7. Men and Mental Health Services: a View from Social Work Practice

The link between young men and suicide is gaining increased coverage in the media while other aspects of men’s mental health, and the services provided, receive little attention. In this chapter, the specifically ‘gendered’ diagnosis of mental health is discussed. For example, men are under-presented as suffering from depression, whereas men are over-represented in psychiatric diagnoses which involve drug and/or alcohol misuse. Emotional ‘inexpressiveness’ is often linked to men’s depression and suicide, however, in this chapter social isolation and psychological instability are highlighted as key factors in men’s mental ill-health. Three case histories are used to describe the varied experiences of men users of mental health services.
Nigel Phillips

8. Men and Masculinities in Social Work Education

Social work education in the UK is largely based within institutions of higher education in which men are over-represented as lecturers and senior academics. Social work courses challenge gendered hierarchies by seeking to promote anti-sexist policies and practices.

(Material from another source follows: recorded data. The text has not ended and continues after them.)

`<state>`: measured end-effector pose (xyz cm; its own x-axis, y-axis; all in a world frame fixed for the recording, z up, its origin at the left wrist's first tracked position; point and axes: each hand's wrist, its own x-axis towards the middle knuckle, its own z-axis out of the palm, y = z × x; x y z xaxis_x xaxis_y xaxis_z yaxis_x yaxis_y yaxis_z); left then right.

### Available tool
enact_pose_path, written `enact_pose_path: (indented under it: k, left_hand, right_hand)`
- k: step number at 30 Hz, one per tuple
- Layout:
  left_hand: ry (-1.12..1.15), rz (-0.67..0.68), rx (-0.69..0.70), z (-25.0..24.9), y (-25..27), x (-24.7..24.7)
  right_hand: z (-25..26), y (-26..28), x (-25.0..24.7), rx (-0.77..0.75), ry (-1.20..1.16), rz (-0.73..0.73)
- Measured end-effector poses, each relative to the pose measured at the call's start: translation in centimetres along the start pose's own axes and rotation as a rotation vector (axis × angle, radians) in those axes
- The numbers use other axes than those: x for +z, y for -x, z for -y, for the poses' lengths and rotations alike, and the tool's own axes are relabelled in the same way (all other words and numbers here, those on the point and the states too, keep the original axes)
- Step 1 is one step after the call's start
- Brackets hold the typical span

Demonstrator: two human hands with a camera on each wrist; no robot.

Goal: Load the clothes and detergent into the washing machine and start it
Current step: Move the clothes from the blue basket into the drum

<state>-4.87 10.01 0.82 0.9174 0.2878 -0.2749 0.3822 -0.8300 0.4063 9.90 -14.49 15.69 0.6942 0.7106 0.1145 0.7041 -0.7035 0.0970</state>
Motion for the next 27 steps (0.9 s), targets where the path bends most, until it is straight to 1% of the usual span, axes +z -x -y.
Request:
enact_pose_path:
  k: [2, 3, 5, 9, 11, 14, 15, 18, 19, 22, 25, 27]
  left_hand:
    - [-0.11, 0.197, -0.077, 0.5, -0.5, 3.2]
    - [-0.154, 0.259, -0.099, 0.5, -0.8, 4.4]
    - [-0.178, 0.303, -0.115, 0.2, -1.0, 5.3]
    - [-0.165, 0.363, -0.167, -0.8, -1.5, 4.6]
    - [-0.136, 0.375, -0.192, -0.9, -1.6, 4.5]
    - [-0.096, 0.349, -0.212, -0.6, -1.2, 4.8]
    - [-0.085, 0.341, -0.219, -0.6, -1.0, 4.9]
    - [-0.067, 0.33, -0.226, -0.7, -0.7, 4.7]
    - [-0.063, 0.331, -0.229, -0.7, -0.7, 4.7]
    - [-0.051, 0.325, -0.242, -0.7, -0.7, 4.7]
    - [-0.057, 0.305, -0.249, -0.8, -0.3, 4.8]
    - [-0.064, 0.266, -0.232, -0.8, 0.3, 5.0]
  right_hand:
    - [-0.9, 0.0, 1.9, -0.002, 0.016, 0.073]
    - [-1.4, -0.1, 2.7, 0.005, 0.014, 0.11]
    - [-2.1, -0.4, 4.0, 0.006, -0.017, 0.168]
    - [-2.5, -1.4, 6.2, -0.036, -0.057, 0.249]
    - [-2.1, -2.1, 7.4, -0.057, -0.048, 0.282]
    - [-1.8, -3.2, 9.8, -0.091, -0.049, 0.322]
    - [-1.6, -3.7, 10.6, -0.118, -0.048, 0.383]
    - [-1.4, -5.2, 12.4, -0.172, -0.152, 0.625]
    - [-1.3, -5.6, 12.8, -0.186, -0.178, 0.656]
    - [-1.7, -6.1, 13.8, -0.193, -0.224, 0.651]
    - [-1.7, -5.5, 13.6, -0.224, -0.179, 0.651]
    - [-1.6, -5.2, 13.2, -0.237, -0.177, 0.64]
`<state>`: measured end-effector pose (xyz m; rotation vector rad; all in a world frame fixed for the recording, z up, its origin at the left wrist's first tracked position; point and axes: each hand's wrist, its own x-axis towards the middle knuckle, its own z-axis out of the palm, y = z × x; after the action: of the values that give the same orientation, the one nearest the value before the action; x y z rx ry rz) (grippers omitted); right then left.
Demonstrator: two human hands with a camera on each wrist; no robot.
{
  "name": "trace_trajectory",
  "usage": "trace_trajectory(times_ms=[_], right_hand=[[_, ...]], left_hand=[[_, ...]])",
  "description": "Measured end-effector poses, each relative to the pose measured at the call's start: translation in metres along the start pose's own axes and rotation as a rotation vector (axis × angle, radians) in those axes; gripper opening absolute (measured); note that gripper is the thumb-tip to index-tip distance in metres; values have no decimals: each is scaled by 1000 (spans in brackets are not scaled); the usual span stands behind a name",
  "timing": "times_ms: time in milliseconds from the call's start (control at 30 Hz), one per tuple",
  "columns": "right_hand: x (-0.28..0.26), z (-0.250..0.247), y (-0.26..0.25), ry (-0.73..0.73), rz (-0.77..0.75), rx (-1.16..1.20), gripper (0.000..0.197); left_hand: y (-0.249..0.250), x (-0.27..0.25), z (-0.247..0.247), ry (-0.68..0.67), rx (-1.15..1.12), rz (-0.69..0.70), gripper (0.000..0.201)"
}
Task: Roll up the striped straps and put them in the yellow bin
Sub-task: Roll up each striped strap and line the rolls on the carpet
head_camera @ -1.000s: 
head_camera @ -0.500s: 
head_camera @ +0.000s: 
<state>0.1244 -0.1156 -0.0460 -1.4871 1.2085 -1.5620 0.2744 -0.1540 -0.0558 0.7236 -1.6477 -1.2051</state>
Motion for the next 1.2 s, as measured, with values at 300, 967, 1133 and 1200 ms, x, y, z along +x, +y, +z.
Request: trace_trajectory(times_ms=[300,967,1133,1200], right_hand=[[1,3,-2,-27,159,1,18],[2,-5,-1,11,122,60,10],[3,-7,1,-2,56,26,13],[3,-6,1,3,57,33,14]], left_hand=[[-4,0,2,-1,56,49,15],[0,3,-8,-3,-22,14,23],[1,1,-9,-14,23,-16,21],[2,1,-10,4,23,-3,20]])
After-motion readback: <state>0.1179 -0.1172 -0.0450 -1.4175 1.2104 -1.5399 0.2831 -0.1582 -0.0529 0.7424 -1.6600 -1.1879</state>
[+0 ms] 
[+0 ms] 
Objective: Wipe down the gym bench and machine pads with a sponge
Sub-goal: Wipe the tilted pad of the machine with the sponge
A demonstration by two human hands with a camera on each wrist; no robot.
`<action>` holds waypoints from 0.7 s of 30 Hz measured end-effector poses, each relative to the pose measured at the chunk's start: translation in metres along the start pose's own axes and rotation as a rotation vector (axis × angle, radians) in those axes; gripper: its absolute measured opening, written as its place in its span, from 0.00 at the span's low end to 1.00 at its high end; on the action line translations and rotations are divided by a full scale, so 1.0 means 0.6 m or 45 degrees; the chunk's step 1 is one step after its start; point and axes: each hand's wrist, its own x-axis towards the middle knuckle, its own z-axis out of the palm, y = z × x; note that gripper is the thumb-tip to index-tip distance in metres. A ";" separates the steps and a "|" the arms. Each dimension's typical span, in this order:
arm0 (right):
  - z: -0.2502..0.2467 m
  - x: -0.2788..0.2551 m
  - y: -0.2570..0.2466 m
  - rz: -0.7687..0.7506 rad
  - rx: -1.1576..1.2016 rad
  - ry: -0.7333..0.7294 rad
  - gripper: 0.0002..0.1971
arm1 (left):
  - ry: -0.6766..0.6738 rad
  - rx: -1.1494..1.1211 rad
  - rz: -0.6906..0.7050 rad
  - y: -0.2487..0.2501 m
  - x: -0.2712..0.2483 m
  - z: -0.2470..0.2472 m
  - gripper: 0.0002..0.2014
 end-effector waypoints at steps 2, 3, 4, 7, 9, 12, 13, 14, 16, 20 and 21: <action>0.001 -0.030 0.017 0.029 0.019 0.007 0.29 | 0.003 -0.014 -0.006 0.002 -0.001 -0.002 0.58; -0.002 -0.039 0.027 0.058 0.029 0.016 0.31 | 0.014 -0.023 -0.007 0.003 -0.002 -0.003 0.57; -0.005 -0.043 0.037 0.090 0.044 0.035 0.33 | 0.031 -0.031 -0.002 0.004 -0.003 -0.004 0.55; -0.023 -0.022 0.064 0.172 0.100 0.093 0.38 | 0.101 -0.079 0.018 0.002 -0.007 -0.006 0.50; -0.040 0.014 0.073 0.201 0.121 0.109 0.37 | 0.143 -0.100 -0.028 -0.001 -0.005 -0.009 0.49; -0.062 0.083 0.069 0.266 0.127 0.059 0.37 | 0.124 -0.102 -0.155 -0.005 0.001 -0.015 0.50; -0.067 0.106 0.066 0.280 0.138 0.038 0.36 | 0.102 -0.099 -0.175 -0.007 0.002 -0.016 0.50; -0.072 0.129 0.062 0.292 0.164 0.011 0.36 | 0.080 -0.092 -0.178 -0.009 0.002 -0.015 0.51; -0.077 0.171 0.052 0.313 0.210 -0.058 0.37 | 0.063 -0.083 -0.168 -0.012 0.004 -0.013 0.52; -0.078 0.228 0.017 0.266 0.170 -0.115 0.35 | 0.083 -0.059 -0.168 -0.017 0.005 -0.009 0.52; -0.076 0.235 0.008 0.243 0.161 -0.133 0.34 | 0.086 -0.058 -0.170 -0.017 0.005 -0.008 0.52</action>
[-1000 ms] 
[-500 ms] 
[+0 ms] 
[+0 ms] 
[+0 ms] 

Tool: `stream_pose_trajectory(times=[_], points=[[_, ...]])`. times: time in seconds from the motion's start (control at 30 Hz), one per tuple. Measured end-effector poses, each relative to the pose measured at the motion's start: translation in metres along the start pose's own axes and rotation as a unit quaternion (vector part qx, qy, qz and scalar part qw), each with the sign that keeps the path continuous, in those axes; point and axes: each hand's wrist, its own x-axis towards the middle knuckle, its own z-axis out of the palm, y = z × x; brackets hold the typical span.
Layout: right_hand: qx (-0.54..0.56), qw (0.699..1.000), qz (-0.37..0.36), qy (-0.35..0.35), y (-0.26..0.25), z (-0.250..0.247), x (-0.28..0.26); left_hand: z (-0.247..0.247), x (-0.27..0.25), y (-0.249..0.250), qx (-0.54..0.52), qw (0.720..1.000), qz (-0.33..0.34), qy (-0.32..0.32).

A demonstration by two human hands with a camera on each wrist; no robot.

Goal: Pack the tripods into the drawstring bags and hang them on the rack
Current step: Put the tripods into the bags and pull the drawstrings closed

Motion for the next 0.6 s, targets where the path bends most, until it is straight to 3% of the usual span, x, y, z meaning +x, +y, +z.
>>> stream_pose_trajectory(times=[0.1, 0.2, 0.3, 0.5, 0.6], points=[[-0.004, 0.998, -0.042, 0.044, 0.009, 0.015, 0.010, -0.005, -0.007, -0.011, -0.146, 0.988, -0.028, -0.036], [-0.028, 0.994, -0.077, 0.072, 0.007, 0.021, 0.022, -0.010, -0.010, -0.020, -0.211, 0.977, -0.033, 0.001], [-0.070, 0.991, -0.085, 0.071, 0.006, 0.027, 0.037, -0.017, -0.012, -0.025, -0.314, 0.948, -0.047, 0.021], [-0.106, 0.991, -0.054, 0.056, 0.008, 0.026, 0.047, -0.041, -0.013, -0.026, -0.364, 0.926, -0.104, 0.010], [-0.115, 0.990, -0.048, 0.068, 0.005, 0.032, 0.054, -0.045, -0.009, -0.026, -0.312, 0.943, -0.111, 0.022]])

Evidence from research presented in this chapter suggests that men social work students recognize that they are entering a non-traditional occupation for men and describe themselves as non-traditional men because of their professional commitment to care for others. Cree argues that the ‘non-traditional’ orientation of men social work students may encourage the development of anti-sexist practice. Building on this potentially optimistic view of men social workers, suggestions are made for the development of a gender-aware social work curriculum.